### DATA SHOWN ###
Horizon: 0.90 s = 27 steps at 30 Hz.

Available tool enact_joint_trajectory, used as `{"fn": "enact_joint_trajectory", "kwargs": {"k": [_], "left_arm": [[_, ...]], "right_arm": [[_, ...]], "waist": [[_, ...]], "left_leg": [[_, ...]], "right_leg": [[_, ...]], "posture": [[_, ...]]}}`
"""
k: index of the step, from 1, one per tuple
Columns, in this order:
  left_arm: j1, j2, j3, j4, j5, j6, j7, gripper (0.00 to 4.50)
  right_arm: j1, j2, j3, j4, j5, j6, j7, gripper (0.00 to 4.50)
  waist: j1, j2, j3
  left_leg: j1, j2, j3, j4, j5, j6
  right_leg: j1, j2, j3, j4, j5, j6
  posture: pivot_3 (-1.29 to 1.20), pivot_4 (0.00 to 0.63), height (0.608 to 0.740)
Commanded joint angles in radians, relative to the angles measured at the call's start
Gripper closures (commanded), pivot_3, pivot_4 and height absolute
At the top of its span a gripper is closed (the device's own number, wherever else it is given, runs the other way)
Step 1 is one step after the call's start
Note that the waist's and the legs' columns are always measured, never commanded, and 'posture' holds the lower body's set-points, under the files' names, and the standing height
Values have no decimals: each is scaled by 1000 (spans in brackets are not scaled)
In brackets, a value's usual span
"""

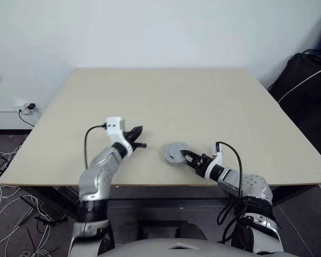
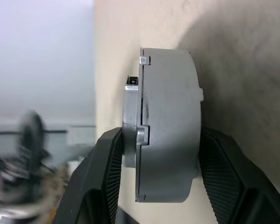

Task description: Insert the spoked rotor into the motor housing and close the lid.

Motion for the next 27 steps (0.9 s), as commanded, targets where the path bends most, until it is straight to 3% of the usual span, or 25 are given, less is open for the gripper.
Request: {"fn": "enact_joint_trajectory", "kwargs": {"k": [1,10,11,13,25,27], "left_arm": [[106,-38,28,-130,-105,-85,-39,4500],[342,-70,-16,-212,-278,-120,-82,4500],[352,-77,-15,-213,-309,-122,-84,4329],[379,-98,-17,-220,-419,-106,-107,3916],[441,-176,-51,-139,-891,-82,24,27],[439,-176,-58,-125,-937,-88,33,27]], "right_arm": [[-11,31,-13,-45,106,45,54,2383],[-91,105,-3,-55,169,71,14,2386],[-103,112,2,-54,164,68,6,2386],[-137,121,26,-45,142,56,-6,2386],[-201,114,48,-63,163,100,-54,2386],[-195,120,44,-93,177,128,-74,2386]], "waist": [[1,0,1],[7,2,2],[7,1,2],[7,2,3],[5,2,4],[4,2,4]], "left_leg": [[-2,0,0,0,0,0],[-11,0,1,2,0,0],[-11,0,1,2,0,0],[-11,0,1,1,0,0],[-12,0,2,2,0,1],[-12,0,2,2,0,1]], "right_leg": [[-3,0,1,0,0,0],[-12,-1,0,0,1,-2],[-12,-1,-1,0,1,-2],[-12,-1,-1,0,1,-2],[-12,0,-2,0,1,-2],[-12,1,-2,0,1,-2]], "posture": [[0,0,740],[0,0,740],[0,0,740],[0,0,740],[0,0,740],[0,0,740]]}}
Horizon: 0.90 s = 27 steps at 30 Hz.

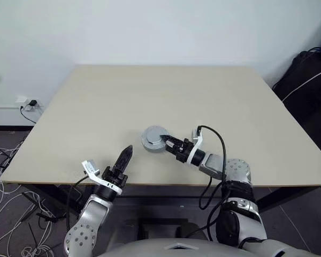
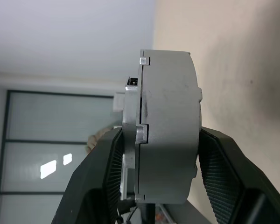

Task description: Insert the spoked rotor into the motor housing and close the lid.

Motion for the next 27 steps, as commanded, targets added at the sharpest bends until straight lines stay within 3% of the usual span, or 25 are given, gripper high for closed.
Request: {"fn": "enact_joint_trajectory", "kwargs": {"k": [1,10,25,27], "left_arm": [[-14,-145,-34,12,-95,-9,14,27],[-37,-129,-69,83,-247,16,62,27],[-70,-87,-118,118,-282,52,94,27],[-71,-87,-117,118,-283,52,96,383]], "right_arm": [[-18,13,-10,-93,82,49,-10,2386],[23,59,-12,-229,173,195,-95,2386],[85,97,21,-336,245,338,-199,2386],[81,98,11,-337,247,338,-209,2386]], "waist": [[0,0,0],[0,-1,1],[-1,-2,2],[-2,-2,2]], "left_leg": [[0,0,0,0,0,0],[0,0,0,0,0,0],[0,0,1,1,0,0],[0,0,1,1,0,0]], "right_leg": [[0,0,0,0,0,0],[0,1,-2,0,0,0],[0,2,-2,0,0,0],[0,3,-2,0,0,0]], "posture": [[0,0,740],[0,0,740],[0,0,740],[0,0,740]]}}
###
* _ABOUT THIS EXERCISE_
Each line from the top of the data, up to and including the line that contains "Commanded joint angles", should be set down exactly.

* _REPLY_
Horizon: 0.90 s = 27 steps at 30 Hz.

Available tool enact_joint_trajectory, used as `{"fn": "enact_joint_trajectory", "kwargs": {"k": [_], "left_arm": [[_, ...]], "right_arm": [[_, ...]], "waist": [[_, ...]], "left_leg": [[_, ...]], "right_leg": [[_, ...]], "posture": [[_, ...]]}}`
"""
k: index of the step, from 1, one per tuple
Columns, in this order:
  left_arm: j1, j2, j3, j4, j5, j6, j7, gripper (0.00 to 4.50)
  right_arm: j1, j2, j3, j4, j5, j6, j7, gripper (0.00 to 4.50)
  waist: j1, j2, j3
  left_leg: j1, j2, j3, j4, j5, j6
  right_leg: j1, j2, j3, j4, j5, j6
  posture: pivot_3 (-1.29 to 1.20), pivot_4 (0.00 to 0.63), height (0.608 to 0.740)
Commanded joint angles in radians, relative to the angles measured at the call's start

This exercise requires no further response.